* **Description of the task**
Output the data in full. Keep every entry exactly as written.

* **Records provided**
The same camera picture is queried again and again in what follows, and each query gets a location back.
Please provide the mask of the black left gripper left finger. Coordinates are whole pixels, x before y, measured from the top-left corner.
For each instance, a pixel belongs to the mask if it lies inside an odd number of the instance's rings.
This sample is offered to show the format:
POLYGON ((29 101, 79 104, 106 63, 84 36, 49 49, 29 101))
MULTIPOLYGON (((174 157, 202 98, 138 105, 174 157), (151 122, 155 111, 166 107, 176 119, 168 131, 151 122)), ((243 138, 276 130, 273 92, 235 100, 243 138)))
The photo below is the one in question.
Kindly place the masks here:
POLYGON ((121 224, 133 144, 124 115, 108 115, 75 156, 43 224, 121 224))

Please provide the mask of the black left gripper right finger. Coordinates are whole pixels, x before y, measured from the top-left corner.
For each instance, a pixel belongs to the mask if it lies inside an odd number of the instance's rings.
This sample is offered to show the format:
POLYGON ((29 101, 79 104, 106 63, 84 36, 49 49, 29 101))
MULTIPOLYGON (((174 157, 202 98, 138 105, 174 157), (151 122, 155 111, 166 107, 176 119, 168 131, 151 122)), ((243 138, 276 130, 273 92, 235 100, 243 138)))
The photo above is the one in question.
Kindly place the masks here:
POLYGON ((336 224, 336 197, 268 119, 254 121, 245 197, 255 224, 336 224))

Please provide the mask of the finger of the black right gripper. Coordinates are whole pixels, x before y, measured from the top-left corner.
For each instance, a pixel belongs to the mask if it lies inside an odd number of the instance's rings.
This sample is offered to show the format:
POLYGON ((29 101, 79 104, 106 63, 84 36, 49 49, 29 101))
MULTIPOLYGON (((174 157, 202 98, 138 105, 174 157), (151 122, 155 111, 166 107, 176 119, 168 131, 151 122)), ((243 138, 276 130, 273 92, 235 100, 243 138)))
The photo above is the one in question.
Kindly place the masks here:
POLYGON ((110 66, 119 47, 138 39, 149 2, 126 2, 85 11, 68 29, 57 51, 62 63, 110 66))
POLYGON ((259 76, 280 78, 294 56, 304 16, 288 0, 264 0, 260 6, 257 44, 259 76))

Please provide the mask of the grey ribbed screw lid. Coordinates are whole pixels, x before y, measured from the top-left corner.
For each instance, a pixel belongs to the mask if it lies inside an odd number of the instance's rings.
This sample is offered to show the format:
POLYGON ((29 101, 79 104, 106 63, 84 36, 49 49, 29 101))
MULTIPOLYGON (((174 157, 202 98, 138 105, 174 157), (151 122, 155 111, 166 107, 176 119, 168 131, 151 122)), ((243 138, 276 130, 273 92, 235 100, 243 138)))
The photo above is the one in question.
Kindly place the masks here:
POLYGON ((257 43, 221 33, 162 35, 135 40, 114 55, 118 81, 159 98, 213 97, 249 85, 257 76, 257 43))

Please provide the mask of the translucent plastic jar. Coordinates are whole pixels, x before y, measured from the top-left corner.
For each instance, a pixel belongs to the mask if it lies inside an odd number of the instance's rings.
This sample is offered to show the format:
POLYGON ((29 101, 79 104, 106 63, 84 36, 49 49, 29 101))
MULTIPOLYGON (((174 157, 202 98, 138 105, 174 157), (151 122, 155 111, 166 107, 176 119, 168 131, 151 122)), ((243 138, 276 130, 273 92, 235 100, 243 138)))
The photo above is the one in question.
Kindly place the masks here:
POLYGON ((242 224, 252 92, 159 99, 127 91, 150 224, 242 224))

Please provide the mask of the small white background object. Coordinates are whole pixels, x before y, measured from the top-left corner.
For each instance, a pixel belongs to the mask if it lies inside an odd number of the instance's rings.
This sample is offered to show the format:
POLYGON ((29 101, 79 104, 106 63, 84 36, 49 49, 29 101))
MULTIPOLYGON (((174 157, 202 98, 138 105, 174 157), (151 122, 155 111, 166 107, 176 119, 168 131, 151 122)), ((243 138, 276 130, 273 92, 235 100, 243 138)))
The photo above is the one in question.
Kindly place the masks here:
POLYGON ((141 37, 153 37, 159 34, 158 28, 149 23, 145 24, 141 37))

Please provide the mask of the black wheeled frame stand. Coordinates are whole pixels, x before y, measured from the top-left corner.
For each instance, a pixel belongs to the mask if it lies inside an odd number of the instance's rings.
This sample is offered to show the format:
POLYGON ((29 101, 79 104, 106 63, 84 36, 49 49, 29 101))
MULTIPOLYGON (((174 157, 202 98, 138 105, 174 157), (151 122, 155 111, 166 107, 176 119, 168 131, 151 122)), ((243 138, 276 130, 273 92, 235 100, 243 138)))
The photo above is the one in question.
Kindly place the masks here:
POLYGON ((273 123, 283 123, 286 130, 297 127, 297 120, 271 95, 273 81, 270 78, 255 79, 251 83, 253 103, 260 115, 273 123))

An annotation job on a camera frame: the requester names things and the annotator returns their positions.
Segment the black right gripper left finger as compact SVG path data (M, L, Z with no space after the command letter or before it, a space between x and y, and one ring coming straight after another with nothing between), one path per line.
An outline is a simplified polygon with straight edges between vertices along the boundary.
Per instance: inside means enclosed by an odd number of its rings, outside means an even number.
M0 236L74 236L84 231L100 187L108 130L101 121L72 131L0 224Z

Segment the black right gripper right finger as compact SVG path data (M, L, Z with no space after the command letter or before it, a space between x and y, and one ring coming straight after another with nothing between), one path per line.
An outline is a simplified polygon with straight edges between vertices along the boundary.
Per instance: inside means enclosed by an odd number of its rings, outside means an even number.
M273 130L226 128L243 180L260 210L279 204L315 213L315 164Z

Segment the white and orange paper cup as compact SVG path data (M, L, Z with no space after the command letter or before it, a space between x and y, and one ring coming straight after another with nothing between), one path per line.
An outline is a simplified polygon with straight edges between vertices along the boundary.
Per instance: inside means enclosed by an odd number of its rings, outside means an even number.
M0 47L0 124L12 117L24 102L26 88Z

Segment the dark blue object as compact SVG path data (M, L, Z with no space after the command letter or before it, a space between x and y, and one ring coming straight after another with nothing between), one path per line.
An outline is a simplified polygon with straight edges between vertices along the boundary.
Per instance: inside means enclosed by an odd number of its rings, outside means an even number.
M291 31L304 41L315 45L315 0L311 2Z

* **Answer to this problem**
The same camera picture is queried again and again in what follows, and each query gets a location back.
Please provide the mask of the black left gripper left finger. Coordinates are whole pixels, x before y, measured from the top-left corner.
For each instance, a pixel belongs to the mask if it lies inside an odd number of the instance's rings.
This sample is offered to show the format:
POLYGON ((29 101, 79 104, 106 63, 84 36, 49 49, 29 101))
MULTIPOLYGON (((174 157, 202 98, 138 105, 174 157), (151 122, 155 111, 166 107, 176 119, 168 131, 151 122)), ((243 138, 276 130, 273 92, 235 100, 243 138)))
The photo below is the one in question.
Kindly place the masks here:
POLYGON ((121 224, 133 144, 124 115, 108 115, 75 156, 43 224, 121 224))

Please provide the mask of the black left gripper right finger. Coordinates are whole pixels, x before y, measured from the top-left corner.
For each instance, a pixel belongs to the mask if it lies inside an odd number of the instance's rings.
This sample is offered to show the format:
POLYGON ((29 101, 79 104, 106 63, 84 36, 49 49, 29 101))
MULTIPOLYGON (((174 157, 202 98, 138 105, 174 157), (151 122, 155 111, 166 107, 176 119, 168 131, 151 122)), ((243 138, 276 130, 273 92, 235 100, 243 138)))
The photo above is the one in question.
Kindly place the masks here:
POLYGON ((336 224, 336 197, 268 119, 254 121, 245 197, 255 224, 336 224))

Please provide the mask of the finger of the black right gripper. Coordinates are whole pixels, x before y, measured from the top-left corner.
For each instance, a pixel belongs to the mask if it lies inside an odd number of the instance's rings.
This sample is offered to show the format:
POLYGON ((29 101, 79 104, 106 63, 84 36, 49 49, 29 101))
MULTIPOLYGON (((174 157, 202 98, 138 105, 174 157), (151 122, 155 111, 166 107, 176 119, 168 131, 151 122)), ((243 138, 276 130, 273 92, 235 100, 243 138)))
The photo above is the one in question.
Kindly place the masks here:
POLYGON ((110 66, 119 47, 138 39, 149 2, 126 2, 85 11, 68 29, 57 51, 62 63, 110 66))
POLYGON ((259 76, 280 78, 294 56, 304 16, 288 0, 264 0, 260 6, 257 44, 259 76))

Please provide the mask of the grey ribbed screw lid. Coordinates are whole pixels, x before y, measured from the top-left corner.
For each instance, a pixel belongs to the mask if it lies inside an odd number of the instance's rings.
This sample is offered to show the format:
POLYGON ((29 101, 79 104, 106 63, 84 36, 49 49, 29 101))
MULTIPOLYGON (((174 157, 202 98, 138 105, 174 157), (151 122, 155 111, 166 107, 176 119, 168 131, 151 122)), ((243 138, 276 130, 273 92, 235 100, 243 138)))
The photo above is the one in question.
Kindly place the masks here:
POLYGON ((257 43, 221 33, 162 35, 135 40, 114 55, 118 81, 159 98, 213 97, 249 85, 257 76, 257 43))

Please provide the mask of the translucent plastic jar. Coordinates are whole pixels, x before y, measured from the top-left corner.
For each instance, a pixel belongs to the mask if it lies inside an odd number of the instance's rings.
This sample is offered to show the format:
POLYGON ((29 101, 79 104, 106 63, 84 36, 49 49, 29 101))
MULTIPOLYGON (((174 157, 202 98, 138 105, 174 157), (151 122, 155 111, 166 107, 176 119, 168 131, 151 122)), ((243 138, 276 130, 273 92, 235 100, 243 138)))
The photo above is the one in question.
Kindly place the masks here:
POLYGON ((242 224, 252 92, 159 99, 127 91, 150 224, 242 224))

Please provide the mask of the small white background object. Coordinates are whole pixels, x before y, measured from the top-left corner.
For each instance, a pixel belongs to the mask if it lies inside an odd number of the instance's rings.
This sample is offered to show the format:
POLYGON ((29 101, 79 104, 106 63, 84 36, 49 49, 29 101))
MULTIPOLYGON (((174 157, 202 98, 138 105, 174 157), (151 122, 155 111, 166 107, 176 119, 168 131, 151 122)), ((243 138, 276 130, 273 92, 235 100, 243 138)))
The photo above is the one in question.
Kindly place the masks here:
POLYGON ((141 37, 153 37, 159 34, 158 28, 149 23, 145 24, 141 37))

Please provide the mask of the black wheeled frame stand. Coordinates are whole pixels, x before y, measured from the top-left corner.
For each instance, a pixel belongs to the mask if it lies inside an odd number of the instance's rings.
This sample is offered to show the format:
POLYGON ((29 101, 79 104, 106 63, 84 36, 49 49, 29 101))
MULTIPOLYGON (((174 157, 202 98, 138 105, 174 157), (151 122, 155 111, 166 107, 176 119, 168 131, 151 122)), ((243 138, 276 130, 273 92, 235 100, 243 138)))
The photo above is the one in question.
Kindly place the masks here:
POLYGON ((273 123, 283 123, 286 130, 297 127, 297 120, 271 95, 273 81, 270 78, 255 79, 251 83, 253 103, 260 115, 273 123))

An annotation job on a camera frame: the requester names things and the annotator returns their positions.
Segment the black right gripper left finger as compact SVG path data (M, L, Z with no space after the command letter or before it, a space between x and y, and one ring coming straight after another with nothing between), one path per line.
An outline is a simplified polygon with straight edges between vertices along the boundary.
Per instance: inside means enclosed by an odd number of its rings, outside means an even number.
M0 236L74 236L84 231L100 187L108 130L101 121L72 131L0 224Z

Segment the black right gripper right finger as compact SVG path data (M, L, Z with no space after the command letter or before it, a space between x and y, and one ring coming straight after another with nothing between), one path per line.
An outline is a simplified polygon with straight edges between vertices along the boundary.
Per instance: inside means enclosed by an odd number of its rings, outside means an even number.
M273 130L226 128L243 180L260 210L279 204L315 213L315 164Z

Segment the white and orange paper cup as compact SVG path data (M, L, Z with no space after the command letter or before it, a space between x and y, and one ring coming straight after another with nothing between), one path per line.
An outline is a simplified polygon with straight edges between vertices along the boundary.
Per instance: inside means enclosed by an odd number of its rings, outside means an even number.
M0 47L0 124L12 117L24 102L26 88Z

Segment the dark blue object as compact SVG path data (M, L, Z with no space after the command letter or before it, a space between x and y, and one ring coming straight after another with nothing between), one path per line.
An outline is a simplified polygon with straight edges between vertices along the boundary.
Per instance: inside means enclosed by an odd number of its rings, outside means an even number.
M291 31L304 41L315 45L315 0L311 2Z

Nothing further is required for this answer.